She too could not gain much advantage over the SDP candidate for the female
votes. And Sidek Mallek would have made a clean sweep of the Malay votes as
none in the PAP team could be picking them up. Chee Soon Juan’s return would be
well placed to increase the anti PAP votes. The SDP could not fall lower than
the 30% hard core opposition supporters. How could the team get only 33% of the
votes, 6% lesser than the 2011 team? It
just did not make sense. There was no weakness in the team unlike in 2011.
With a hard
core of 30% as base, just the Malay votes would take it to near 40%. All Chee
Soon Juan and Tambyah needed to do was to bring 5% each and they would be neck
to neck with the PAP and likely to win.
The 33%
meant that practically all the Malay votes went to the PAP. It also meant that
Chee Soon Juan and Tambyah could not convince the voters to give them any vote
and actually lost more votes to the PAP team.
I have
discussed the reasons for a 10% swing votes, 4% due to new citizens and 6% due
to the goodies handed out and changes in some govt policies.

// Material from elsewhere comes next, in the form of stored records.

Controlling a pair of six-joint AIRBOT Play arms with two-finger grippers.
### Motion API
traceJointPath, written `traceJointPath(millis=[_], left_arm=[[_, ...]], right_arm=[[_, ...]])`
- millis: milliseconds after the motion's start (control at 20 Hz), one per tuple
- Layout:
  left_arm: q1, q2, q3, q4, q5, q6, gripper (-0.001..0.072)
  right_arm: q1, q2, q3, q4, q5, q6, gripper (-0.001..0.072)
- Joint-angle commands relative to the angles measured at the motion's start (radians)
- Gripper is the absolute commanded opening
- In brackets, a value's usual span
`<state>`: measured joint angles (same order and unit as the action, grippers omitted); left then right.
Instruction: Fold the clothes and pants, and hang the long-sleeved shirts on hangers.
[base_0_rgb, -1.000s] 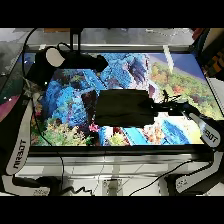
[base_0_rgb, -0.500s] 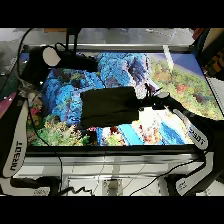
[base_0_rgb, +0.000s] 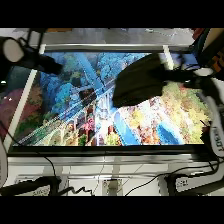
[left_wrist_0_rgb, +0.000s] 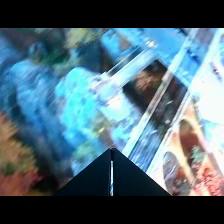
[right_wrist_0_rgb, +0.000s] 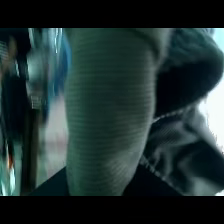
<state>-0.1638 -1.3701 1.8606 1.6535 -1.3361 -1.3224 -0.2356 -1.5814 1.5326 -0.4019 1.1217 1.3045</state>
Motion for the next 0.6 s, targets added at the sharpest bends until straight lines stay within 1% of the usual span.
traceJointPath(millis=[0, 50, 150, 200, 350, 450, 550], left_arm=[[0.066, 0.063, 0.0, 0.048, -0.076, 0.0, 0.0017], [0.078, 0.075, 0.0, 0.049, -0.075, 0.006, 0.0017], [0.116, 0.091, 0.0, 0.053, -0.075, 0.042, 0.0017], [0.137, 0.095, 0.0, 0.051, -0.076, 0.04, 0.0017], [0.194, 0.097, 0.0, 0.05, -0.076, 0.04, 0.0017], [0.208, 0.097, 0.0, 0.047, -0.076, 0.04, 0.0017], [0.209, 0.096, 0.0, 0.047, -0.076, 0.04, 0.0017]], right_arm=[[-0.227, 0.14, 0.031, -0.017, 0.079, 0.076, 0.0032], [-0.3, 0.186, 0.031, -0.056, 0.096, 0.082, 0.0032], [-0.438, 0.267, 0.031, -0.195, 0.126, 0.175, 0.0032], [-0.51, 0.308, 0.031, -0.292, 0.141, 0.225, 0.0032], [-0.711, 0.407, 0.031, -0.573, 0.177, 0.321, 0.0032], [-0.84, 0.452, 0.031, -0.739, 0.214, 0.42, 0.0032], [-0.946, 0.47, 0.027, -0.903, 0.251, 0.488, 0.0032]])
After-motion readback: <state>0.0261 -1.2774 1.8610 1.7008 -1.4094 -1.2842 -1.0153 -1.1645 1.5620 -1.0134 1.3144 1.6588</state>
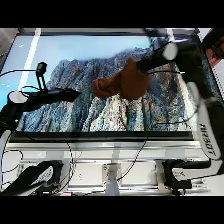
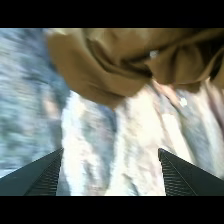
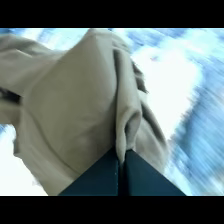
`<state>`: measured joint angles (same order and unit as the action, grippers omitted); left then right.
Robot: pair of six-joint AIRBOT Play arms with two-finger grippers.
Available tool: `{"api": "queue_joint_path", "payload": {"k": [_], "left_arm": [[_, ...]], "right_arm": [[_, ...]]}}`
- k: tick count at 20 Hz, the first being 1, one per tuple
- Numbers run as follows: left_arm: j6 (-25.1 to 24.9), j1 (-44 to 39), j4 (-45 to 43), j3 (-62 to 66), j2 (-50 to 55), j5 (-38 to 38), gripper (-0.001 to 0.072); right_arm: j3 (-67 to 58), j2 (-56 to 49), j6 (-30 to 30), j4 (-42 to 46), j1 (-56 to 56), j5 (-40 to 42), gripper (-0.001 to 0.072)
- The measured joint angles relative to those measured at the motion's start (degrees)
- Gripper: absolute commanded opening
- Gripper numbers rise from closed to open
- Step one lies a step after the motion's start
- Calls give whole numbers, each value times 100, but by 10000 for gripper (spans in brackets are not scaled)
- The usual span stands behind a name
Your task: Fold the clothes and pants, and hang the long-sleeved shirts on hangers.
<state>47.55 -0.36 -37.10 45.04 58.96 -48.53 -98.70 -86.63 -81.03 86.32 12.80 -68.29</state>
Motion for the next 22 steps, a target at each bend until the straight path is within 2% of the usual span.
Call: {"api": "queue_joint_path", "payload": {"k": [3,7,13,19,22], "left_arm": [[0,-590,26,-7,70,-24,713],[105,-1508,31,-11,413,457,713],[802,-2299,236,-13,946,1399,712],[1032,-2850,1106,-13,1373,1974,711],[1058,-3263,1731,-9,1685,2765,699]], "right_arm": [[63,544,13,66,-560,-627,13],[669,1167,52,87,-1235,-986,12],[3084,2789,107,-201,-2050,-74,11],[5080,4365,28,-256,-3108,560,12],[5477,4837,-22,-245,-3665,669,12]]}}
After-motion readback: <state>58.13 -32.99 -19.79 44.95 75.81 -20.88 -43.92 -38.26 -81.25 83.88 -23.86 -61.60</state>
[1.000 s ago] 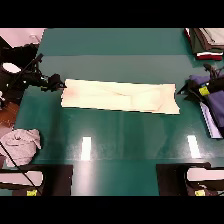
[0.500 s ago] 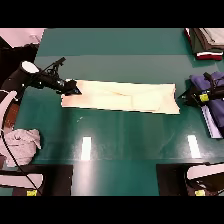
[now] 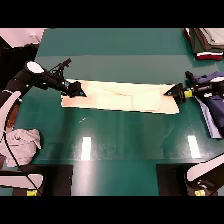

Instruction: Fold the shirts.

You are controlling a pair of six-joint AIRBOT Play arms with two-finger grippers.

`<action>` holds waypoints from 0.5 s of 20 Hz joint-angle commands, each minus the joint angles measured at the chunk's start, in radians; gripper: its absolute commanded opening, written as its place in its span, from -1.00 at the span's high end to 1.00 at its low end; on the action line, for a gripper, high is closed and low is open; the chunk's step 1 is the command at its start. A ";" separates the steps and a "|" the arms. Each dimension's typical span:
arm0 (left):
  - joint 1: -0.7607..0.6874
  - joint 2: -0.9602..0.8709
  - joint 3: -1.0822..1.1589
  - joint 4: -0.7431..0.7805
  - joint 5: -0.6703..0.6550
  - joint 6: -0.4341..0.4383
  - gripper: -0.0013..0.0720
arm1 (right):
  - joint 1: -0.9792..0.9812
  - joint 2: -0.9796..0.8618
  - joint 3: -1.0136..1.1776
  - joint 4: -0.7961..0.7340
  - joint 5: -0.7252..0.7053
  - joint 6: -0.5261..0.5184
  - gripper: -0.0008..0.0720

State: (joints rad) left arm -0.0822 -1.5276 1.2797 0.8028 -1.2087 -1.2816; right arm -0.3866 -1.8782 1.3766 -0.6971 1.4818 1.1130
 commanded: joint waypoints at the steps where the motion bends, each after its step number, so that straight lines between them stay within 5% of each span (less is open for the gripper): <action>1: -0.002 0.000 0.001 -0.005 0.008 -0.005 0.89 | 0.044 -0.016 0.005 0.024 0.002 -0.042 -0.07; 3: -0.004 0.000 0.001 -0.010 0.023 -0.034 0.89 | 0.047 -0.016 0.005 0.025 0.013 -0.058 0.46; 6: -0.047 0.000 0.001 -0.011 0.082 -0.040 0.89 | 0.047 0.000 0.005 0.025 0.031 -0.082 0.93; 10: -0.159 -0.002 0.007 -0.010 0.251 -0.051 0.90 | 0.056 0.106 0.016 0.028 0.013 -0.072 0.94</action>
State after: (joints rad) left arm -0.1772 -1.5280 1.2819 0.7933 -1.0794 -1.3228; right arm -0.3389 -1.8320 1.3834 -0.6792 1.4963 1.0424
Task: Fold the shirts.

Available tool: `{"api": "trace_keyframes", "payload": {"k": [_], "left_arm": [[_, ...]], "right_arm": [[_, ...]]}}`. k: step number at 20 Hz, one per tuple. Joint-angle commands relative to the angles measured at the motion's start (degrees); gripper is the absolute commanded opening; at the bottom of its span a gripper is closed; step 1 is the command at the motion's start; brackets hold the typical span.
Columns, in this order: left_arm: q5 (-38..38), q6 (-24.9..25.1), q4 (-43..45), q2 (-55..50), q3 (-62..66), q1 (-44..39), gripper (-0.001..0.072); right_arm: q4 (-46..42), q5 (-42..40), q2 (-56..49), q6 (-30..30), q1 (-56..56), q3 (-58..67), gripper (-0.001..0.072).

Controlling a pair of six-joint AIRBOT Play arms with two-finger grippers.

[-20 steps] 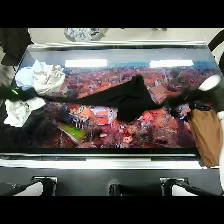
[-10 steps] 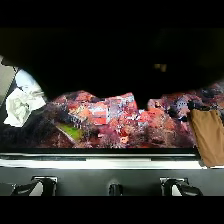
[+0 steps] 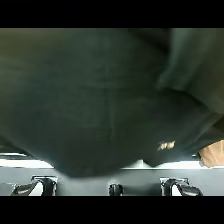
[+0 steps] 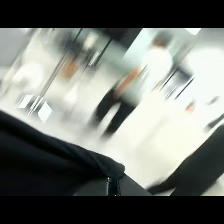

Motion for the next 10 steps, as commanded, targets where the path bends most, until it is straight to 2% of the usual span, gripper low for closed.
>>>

The 10% swing
would mean the PAP team adding on 5% to the 61% in the last GE and the SDP
losing 5% from its 39%, ending with 34%, still one 1% more than the final 33%.
If the
demographic distribution of Malay voters was even, there should be a 10% Malay
votes in the GRC to square off the 10% swing, and the result should be more or
less the same as the last GE.
The final
result was just too incredible and unbelievable. This must be the biggest
mystery of this GE. It was like a strange event in the Bermuda Triangle that
defied all logic and reasons. How could a SDP team that was technically
superior or at worst equal to the PAP team lost so badly?
Call it a
miraculous win for the PAP team. The other mystery must be the near loss of the
WP team in Aljunied GRC. The voters could not switch camp just like that, and
without a big crisis. The AHPETC was no crisis but a red herring. The voters of
Aljunied were not so daft not to see it to affect their voting decision.
Yes, the
truth is stranger than fiction.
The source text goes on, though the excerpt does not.